(TASK):
Extract every line below that contains the word "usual".

(PROVIDED MATERIAL):
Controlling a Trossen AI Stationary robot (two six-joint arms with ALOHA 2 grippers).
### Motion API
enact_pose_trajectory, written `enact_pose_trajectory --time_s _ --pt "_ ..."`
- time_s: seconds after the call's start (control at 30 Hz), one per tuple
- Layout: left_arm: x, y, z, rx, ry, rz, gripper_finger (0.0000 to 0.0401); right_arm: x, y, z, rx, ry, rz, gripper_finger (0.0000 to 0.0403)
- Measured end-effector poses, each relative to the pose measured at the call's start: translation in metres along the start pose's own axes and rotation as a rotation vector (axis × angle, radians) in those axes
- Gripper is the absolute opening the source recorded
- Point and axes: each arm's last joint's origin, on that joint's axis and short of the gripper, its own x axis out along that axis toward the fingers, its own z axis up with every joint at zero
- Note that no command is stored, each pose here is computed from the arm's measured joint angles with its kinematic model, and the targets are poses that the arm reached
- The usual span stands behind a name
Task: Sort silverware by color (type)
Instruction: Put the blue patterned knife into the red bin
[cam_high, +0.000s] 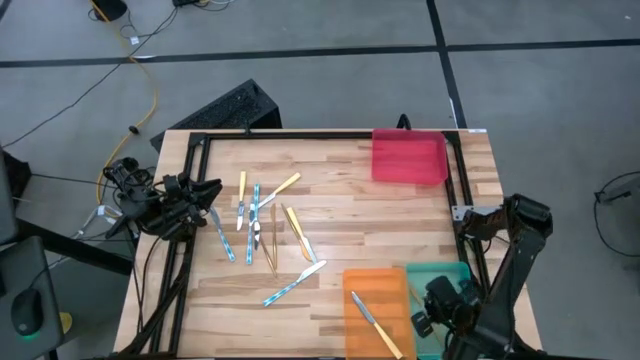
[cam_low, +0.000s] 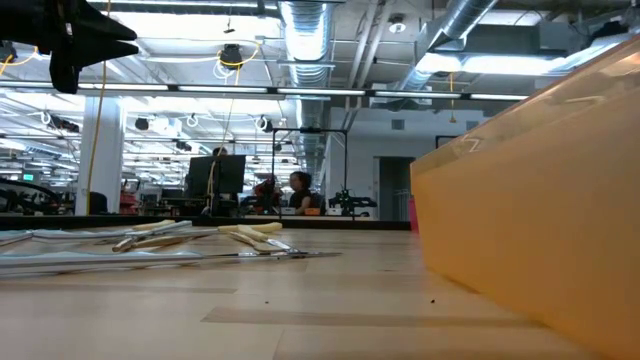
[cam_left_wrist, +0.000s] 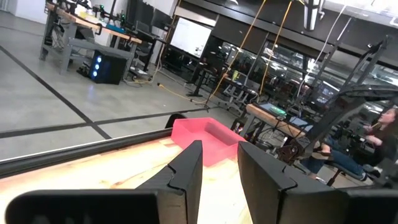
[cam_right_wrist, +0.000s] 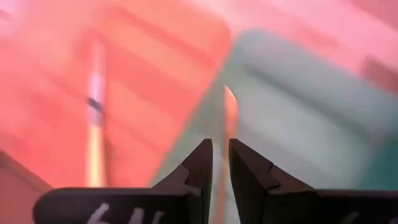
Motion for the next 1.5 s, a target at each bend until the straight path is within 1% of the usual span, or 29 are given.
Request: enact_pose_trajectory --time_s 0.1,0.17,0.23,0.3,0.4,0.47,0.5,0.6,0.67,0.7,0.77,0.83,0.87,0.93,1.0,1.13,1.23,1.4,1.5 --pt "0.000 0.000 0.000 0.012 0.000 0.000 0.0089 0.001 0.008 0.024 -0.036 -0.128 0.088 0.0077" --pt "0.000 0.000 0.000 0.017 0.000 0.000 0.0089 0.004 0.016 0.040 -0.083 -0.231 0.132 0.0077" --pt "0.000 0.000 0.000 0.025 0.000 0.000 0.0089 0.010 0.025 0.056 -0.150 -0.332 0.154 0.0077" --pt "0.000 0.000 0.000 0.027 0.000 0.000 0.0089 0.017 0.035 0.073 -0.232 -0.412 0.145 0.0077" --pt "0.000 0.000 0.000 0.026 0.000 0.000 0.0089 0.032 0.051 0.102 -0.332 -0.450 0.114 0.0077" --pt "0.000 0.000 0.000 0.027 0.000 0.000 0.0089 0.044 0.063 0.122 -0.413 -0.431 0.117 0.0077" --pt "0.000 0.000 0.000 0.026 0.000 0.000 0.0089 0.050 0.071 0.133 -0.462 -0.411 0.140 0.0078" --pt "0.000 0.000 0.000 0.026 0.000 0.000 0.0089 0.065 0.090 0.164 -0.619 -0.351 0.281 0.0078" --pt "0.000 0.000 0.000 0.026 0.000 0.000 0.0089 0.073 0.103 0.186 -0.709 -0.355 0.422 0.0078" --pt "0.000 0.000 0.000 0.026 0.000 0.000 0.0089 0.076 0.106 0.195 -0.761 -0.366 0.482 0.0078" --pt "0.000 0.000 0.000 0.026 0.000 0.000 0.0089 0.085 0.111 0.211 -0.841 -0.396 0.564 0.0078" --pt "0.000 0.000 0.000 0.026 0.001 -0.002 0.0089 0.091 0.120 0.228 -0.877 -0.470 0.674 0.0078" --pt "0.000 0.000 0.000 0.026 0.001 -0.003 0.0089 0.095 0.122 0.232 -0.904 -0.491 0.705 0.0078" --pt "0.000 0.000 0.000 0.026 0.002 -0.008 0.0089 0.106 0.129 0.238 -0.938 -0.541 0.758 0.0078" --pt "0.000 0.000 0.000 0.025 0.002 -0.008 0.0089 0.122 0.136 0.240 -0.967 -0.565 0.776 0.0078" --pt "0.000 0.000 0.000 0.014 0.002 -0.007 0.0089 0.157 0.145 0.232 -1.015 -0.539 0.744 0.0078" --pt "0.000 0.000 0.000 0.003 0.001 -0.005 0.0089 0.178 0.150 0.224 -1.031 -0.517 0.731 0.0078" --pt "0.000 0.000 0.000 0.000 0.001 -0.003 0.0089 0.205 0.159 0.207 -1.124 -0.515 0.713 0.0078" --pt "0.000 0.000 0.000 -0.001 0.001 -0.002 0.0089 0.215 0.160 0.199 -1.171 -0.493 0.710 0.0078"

(WRITTEN RESPONSE):
- The usual span stands behind a name
Motion for the next 1.5 s, a target at each bend until the straight path is within 1% of the usual span, or 29 are given.

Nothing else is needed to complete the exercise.